*Activity*
Please copy each line in the records below that contains the string "finger".

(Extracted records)
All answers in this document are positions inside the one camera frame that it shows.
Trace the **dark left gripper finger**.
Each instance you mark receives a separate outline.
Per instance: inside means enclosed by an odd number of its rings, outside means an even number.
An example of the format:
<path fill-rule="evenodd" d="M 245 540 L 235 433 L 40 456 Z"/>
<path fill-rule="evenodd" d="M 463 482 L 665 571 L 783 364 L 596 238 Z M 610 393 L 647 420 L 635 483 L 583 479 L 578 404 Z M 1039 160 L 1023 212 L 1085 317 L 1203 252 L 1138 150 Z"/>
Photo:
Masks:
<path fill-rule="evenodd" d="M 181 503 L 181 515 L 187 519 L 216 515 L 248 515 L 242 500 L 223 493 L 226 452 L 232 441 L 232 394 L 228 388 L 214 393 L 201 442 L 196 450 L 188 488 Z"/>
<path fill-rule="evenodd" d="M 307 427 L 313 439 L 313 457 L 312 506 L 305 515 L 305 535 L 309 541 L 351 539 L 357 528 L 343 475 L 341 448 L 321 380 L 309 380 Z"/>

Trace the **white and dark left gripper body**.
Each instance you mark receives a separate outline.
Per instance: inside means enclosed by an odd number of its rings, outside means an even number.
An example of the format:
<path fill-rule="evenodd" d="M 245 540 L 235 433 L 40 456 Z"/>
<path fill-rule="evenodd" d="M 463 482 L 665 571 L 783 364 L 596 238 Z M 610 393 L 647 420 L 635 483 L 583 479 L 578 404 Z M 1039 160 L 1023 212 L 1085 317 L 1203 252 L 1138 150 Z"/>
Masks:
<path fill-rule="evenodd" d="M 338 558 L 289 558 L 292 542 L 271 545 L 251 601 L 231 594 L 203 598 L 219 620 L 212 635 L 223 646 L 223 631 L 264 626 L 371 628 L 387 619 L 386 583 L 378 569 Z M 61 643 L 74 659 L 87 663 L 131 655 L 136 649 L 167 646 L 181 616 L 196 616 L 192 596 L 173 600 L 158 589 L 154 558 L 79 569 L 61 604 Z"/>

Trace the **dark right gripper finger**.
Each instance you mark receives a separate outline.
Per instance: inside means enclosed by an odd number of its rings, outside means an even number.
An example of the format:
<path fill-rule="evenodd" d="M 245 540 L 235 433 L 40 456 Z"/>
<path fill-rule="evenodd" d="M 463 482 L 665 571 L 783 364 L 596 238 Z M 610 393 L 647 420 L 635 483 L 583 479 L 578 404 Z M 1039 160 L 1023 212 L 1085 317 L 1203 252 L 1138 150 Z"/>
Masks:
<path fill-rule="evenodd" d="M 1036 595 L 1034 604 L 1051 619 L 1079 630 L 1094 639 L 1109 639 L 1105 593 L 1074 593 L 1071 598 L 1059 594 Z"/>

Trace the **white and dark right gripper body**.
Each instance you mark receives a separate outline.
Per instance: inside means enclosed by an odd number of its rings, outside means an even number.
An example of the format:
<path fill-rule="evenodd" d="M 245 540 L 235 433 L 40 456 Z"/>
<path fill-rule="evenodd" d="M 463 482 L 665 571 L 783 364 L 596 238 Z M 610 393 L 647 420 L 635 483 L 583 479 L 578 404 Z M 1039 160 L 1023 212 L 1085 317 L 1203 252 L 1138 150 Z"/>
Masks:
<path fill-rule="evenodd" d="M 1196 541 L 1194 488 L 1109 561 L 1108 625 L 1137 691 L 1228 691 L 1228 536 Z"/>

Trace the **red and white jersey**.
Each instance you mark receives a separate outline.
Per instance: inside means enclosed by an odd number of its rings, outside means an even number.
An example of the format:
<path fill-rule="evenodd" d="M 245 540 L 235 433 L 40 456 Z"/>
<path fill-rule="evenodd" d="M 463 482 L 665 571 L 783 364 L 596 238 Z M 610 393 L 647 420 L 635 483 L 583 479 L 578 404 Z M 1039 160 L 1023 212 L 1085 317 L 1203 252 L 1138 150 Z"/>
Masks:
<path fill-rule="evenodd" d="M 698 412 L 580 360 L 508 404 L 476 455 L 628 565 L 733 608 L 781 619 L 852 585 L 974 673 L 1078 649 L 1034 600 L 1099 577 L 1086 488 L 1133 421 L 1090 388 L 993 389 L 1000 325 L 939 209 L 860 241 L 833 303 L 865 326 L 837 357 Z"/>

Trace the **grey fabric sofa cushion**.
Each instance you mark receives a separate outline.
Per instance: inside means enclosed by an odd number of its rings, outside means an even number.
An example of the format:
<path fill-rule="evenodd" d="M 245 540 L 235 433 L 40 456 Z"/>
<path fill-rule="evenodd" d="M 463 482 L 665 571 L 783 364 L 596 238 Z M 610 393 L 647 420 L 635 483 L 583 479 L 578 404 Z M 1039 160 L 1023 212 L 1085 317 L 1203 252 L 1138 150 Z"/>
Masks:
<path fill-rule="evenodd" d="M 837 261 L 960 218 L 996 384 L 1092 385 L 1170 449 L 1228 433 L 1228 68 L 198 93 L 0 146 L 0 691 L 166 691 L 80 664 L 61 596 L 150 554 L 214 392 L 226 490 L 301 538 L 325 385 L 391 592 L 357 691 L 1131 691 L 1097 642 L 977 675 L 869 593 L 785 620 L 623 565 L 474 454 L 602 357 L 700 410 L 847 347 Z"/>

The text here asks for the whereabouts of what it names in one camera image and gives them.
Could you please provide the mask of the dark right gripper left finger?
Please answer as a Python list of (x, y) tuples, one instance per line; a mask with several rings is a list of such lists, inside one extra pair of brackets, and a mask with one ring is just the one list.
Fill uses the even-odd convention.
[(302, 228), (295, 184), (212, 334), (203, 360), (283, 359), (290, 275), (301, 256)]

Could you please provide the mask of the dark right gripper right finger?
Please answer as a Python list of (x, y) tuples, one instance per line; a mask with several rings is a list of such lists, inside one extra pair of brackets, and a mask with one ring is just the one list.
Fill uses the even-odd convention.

*Result*
Trace the **dark left gripper finger**.
Trace the **dark right gripper finger**.
Could you please provide the mask of the dark right gripper left finger?
Could you please provide the mask of the dark right gripper right finger?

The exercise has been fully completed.